» **EXERCISE**
Write only the count of lines that hold the word "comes" in the listing.

--- START ---

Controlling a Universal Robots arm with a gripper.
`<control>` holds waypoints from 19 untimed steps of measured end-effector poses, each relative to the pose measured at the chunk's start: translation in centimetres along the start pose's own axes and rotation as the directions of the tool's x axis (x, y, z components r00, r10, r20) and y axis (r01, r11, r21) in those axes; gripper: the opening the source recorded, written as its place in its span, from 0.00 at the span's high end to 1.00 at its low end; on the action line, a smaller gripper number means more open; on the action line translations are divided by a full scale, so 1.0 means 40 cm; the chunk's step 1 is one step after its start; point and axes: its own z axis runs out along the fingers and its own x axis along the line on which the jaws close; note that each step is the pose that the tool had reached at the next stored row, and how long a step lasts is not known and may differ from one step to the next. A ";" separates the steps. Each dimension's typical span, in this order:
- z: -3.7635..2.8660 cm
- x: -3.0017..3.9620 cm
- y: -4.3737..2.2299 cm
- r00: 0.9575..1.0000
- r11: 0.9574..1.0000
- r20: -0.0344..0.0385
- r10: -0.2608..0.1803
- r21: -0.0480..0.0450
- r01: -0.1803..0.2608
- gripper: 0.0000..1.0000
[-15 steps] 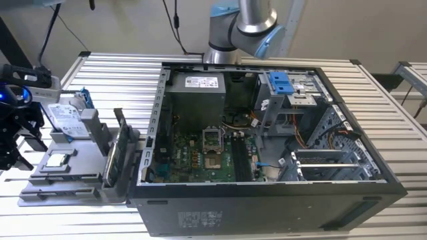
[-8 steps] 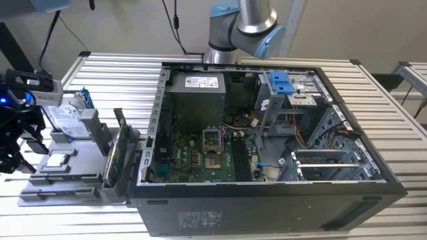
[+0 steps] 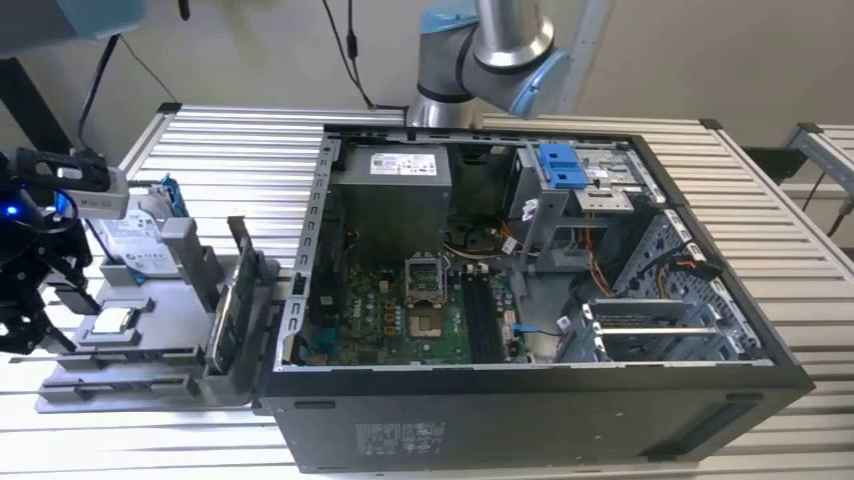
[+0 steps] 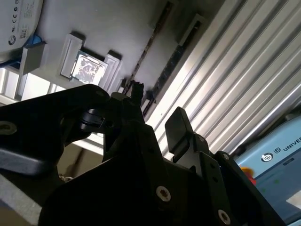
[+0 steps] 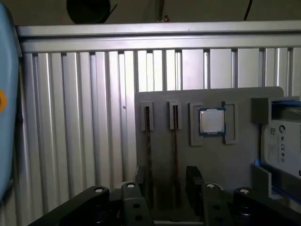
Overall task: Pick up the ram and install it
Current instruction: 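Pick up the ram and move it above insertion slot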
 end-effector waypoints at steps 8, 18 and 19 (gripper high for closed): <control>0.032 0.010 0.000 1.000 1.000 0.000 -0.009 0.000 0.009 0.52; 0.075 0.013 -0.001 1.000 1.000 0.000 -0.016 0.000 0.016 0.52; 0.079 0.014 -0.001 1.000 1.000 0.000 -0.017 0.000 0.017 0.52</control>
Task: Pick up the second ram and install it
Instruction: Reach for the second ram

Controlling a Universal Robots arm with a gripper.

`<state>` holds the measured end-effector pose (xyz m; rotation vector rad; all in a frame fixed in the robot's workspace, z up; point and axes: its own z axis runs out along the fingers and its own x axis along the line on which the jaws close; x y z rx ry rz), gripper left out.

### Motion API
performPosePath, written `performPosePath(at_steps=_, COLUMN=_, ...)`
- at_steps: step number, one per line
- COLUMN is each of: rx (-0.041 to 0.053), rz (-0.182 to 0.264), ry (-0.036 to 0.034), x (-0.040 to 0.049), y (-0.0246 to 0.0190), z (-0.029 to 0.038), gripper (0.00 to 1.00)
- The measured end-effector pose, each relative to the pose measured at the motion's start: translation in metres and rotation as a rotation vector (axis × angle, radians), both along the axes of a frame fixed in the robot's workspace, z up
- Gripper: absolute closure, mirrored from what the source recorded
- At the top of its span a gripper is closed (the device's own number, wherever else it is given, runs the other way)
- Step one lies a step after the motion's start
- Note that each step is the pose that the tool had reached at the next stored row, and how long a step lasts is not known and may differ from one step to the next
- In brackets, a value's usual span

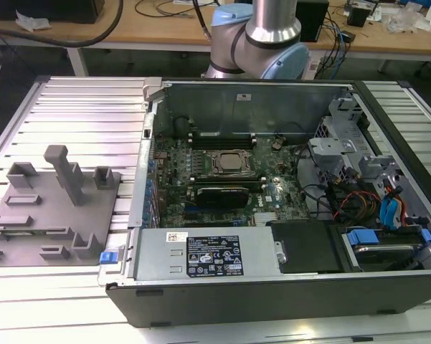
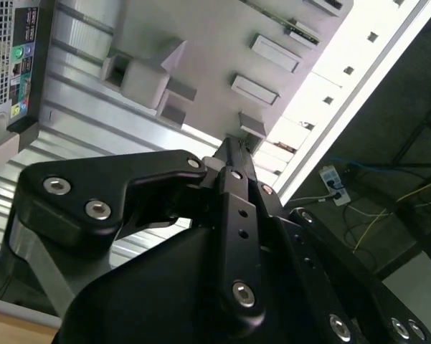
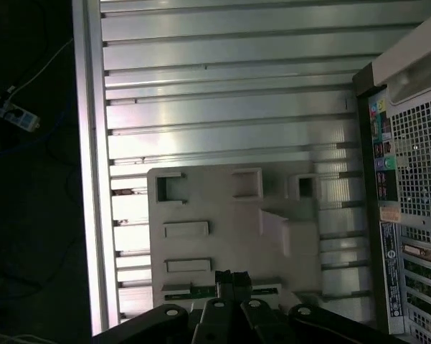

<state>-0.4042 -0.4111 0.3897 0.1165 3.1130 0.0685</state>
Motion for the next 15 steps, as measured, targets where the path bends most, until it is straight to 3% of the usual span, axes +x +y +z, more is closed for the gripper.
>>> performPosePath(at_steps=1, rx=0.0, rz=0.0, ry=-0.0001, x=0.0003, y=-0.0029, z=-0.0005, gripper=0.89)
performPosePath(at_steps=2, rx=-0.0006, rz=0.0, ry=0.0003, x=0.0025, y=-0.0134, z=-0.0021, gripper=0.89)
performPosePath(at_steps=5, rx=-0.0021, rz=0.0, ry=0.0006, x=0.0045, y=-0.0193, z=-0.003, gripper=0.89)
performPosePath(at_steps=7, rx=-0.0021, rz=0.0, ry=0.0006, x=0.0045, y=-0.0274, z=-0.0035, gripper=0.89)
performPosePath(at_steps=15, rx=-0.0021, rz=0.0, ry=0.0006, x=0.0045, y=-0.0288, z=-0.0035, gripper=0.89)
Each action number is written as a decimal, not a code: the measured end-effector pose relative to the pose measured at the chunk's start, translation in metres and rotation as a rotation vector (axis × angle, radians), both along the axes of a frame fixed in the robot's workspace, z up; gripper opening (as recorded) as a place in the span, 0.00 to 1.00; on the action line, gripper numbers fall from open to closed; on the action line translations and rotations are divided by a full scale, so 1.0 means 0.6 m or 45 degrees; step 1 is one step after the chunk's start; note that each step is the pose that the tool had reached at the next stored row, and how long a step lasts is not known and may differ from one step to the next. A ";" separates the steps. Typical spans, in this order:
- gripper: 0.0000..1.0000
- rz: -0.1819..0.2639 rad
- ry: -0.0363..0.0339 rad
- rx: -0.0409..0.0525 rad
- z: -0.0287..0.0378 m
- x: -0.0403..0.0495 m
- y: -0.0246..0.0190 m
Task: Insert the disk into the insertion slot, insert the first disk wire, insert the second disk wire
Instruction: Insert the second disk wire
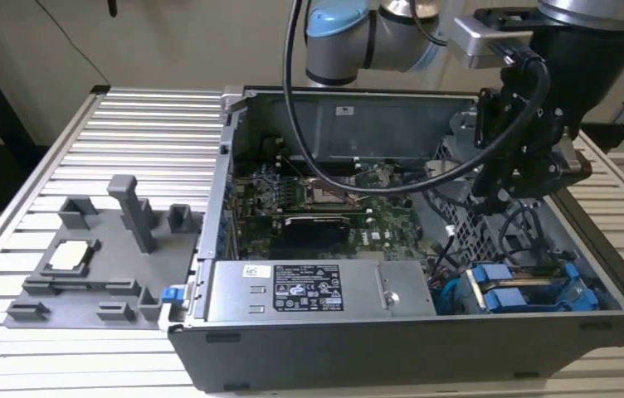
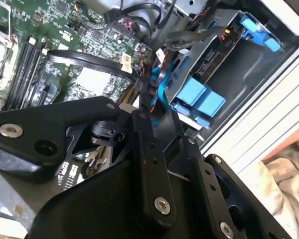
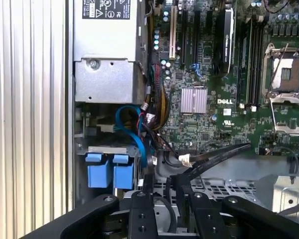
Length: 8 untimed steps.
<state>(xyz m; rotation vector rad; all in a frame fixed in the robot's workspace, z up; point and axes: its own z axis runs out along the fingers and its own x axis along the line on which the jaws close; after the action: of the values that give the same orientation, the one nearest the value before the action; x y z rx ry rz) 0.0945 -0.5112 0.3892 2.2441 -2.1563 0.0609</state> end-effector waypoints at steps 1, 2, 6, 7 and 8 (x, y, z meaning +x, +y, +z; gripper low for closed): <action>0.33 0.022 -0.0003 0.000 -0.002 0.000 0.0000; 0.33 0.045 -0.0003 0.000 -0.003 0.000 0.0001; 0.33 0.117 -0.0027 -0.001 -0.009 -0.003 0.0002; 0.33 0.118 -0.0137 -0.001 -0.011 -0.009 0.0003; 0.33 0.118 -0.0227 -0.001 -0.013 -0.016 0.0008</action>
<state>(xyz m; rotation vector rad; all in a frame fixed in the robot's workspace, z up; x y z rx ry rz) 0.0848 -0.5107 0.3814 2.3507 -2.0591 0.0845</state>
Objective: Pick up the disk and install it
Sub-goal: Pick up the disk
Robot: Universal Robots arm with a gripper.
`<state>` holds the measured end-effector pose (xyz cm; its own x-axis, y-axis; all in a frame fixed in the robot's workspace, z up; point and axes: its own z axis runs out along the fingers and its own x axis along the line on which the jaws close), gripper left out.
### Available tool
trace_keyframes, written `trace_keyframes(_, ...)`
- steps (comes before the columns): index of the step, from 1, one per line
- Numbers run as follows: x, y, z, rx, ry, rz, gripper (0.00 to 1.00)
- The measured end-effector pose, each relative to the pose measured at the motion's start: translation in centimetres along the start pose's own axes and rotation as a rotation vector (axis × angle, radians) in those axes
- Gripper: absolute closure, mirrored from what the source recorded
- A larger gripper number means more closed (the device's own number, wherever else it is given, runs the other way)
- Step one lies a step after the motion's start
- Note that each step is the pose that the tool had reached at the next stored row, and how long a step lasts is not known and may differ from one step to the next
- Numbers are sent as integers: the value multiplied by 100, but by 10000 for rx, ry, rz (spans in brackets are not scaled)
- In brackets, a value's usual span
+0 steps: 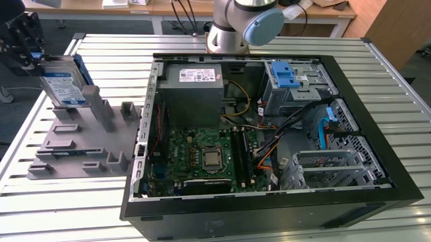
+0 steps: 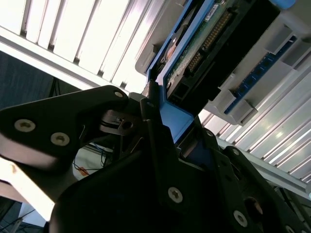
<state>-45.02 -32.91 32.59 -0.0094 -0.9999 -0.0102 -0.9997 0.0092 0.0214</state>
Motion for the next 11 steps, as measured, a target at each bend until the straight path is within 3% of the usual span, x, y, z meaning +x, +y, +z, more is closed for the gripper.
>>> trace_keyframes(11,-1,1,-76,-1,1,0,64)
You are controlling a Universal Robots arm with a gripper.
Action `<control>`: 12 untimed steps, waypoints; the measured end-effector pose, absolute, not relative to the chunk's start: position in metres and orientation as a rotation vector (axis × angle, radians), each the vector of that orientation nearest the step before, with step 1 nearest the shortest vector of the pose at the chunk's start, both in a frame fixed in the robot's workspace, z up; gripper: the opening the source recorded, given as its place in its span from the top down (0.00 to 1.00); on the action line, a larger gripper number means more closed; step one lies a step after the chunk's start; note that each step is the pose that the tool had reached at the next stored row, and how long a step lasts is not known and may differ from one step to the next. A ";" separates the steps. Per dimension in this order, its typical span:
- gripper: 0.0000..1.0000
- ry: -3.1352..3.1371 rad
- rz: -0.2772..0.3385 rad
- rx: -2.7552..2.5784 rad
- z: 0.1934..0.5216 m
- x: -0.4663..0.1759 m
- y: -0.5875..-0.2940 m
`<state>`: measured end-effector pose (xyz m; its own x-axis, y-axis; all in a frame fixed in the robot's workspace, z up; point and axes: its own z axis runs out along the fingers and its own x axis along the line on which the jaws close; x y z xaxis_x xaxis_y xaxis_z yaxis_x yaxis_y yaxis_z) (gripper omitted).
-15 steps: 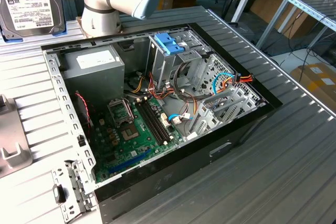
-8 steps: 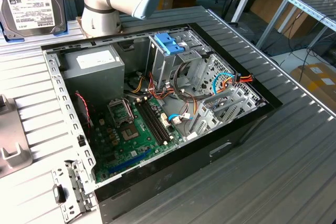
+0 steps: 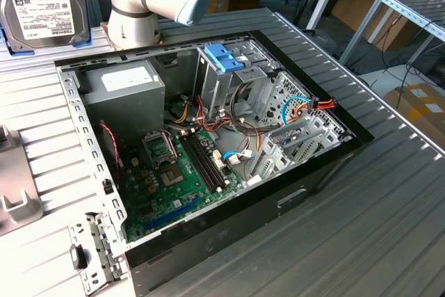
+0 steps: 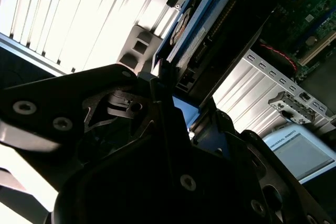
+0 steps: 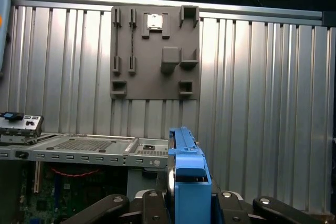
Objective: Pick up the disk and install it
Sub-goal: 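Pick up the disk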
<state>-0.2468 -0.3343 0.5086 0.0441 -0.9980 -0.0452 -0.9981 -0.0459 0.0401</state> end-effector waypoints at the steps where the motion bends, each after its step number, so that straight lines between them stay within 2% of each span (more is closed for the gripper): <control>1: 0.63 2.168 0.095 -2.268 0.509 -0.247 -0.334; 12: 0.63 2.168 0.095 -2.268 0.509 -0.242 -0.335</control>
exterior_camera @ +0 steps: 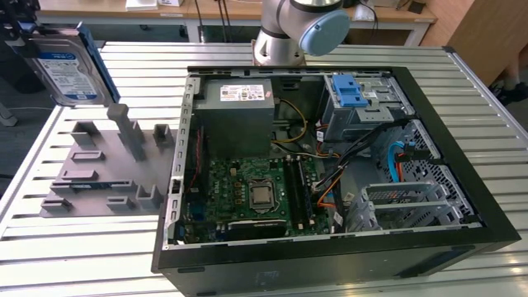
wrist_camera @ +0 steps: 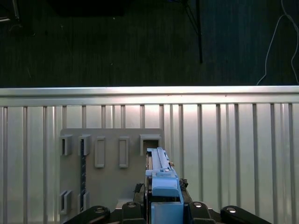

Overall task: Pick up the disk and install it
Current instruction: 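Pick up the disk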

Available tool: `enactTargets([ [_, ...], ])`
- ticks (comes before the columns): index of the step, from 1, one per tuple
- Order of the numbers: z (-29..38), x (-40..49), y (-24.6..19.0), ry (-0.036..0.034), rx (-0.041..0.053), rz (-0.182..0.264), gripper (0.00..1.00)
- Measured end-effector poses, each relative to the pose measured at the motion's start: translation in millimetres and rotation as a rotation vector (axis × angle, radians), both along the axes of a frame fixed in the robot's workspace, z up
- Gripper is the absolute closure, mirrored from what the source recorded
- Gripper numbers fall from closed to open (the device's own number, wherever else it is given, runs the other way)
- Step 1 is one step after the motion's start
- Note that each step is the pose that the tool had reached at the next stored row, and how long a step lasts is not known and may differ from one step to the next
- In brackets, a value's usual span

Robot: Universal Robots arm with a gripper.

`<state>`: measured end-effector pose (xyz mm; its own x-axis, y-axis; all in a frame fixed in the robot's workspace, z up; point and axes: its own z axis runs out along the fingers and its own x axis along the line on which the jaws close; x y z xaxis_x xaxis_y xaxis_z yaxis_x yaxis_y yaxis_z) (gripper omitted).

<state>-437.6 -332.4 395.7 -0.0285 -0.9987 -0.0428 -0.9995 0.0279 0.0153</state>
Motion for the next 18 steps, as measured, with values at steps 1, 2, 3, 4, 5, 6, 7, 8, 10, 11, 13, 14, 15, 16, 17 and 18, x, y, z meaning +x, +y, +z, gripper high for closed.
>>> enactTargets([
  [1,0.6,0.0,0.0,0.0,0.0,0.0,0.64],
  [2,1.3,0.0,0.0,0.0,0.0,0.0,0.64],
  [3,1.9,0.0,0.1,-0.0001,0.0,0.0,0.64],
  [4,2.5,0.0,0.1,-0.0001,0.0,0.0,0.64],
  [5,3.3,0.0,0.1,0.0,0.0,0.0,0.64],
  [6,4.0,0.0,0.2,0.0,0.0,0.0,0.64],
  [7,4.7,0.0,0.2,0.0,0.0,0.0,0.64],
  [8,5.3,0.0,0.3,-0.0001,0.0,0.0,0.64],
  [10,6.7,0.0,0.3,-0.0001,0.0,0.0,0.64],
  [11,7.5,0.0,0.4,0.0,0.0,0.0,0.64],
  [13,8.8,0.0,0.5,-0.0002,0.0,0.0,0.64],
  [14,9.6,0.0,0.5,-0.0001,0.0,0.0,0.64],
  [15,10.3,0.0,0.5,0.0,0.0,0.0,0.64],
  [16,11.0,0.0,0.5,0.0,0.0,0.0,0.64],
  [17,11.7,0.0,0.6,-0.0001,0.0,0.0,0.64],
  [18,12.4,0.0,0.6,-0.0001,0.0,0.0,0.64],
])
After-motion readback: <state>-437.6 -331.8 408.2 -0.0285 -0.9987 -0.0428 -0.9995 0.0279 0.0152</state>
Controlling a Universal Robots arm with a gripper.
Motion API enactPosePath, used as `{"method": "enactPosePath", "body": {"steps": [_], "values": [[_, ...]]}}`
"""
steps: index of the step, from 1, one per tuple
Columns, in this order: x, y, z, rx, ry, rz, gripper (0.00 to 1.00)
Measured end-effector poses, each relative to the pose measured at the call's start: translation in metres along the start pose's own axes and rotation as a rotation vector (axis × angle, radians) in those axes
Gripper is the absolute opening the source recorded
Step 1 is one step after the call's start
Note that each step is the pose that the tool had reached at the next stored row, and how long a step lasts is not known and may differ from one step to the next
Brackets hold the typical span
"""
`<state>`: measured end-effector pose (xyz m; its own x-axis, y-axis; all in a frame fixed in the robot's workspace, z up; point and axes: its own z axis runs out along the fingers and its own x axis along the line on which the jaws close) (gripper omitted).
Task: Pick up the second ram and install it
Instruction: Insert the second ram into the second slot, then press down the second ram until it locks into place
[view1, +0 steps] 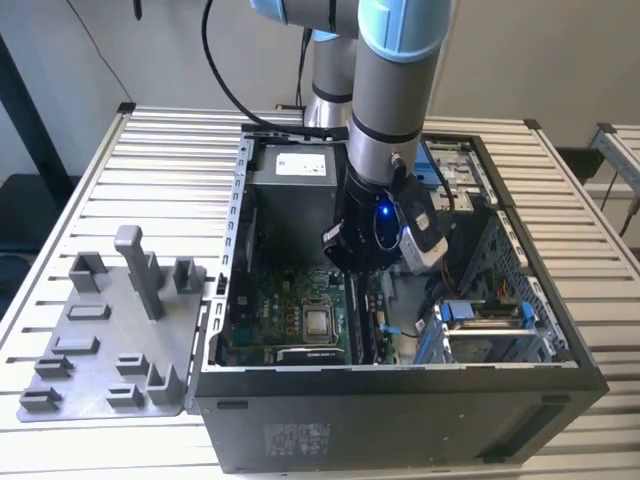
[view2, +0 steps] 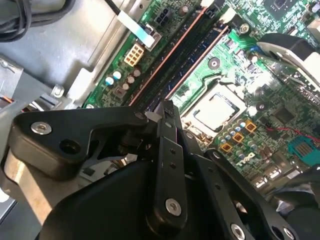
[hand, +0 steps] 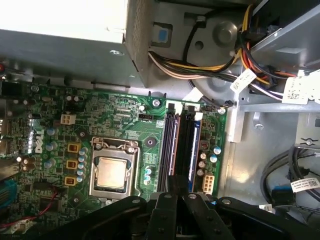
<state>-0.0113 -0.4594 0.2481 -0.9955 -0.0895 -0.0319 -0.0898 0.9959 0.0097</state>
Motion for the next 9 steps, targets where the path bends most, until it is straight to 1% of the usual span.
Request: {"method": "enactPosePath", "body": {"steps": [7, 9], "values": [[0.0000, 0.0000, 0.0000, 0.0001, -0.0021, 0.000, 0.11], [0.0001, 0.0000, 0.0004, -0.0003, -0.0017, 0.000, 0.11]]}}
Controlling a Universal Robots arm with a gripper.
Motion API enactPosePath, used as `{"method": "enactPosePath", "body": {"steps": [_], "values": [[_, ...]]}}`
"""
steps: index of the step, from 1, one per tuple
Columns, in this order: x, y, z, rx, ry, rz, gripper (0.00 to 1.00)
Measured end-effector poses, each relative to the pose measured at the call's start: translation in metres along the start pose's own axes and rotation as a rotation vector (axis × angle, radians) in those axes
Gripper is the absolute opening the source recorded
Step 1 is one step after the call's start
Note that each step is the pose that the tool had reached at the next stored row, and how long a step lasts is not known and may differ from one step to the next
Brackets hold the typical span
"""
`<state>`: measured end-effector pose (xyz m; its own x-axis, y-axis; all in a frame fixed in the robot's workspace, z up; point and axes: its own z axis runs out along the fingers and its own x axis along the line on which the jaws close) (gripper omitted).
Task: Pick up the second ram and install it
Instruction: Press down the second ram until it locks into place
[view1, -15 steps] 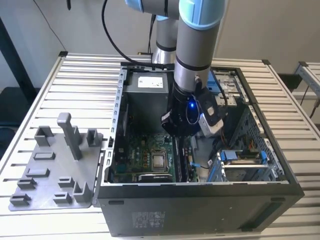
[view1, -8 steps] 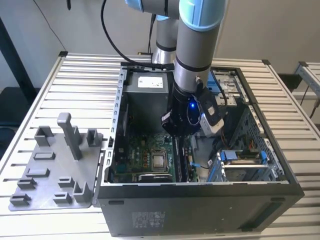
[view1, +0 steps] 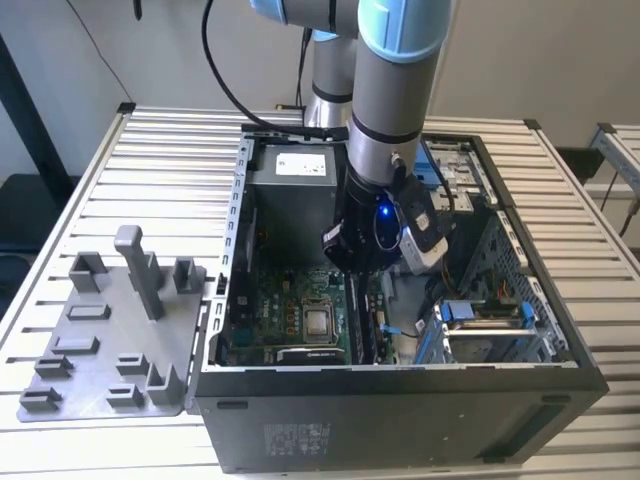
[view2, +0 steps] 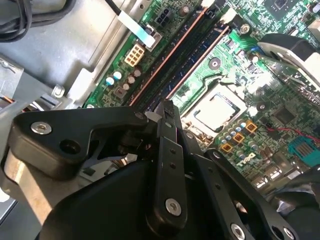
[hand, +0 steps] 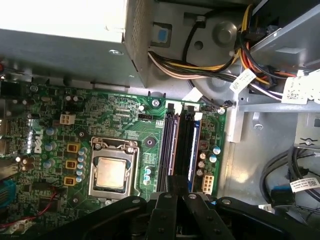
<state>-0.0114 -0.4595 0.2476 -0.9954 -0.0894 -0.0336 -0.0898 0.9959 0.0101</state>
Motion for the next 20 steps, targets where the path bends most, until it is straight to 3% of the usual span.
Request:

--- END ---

» **EXERCISE OUTPUT**
2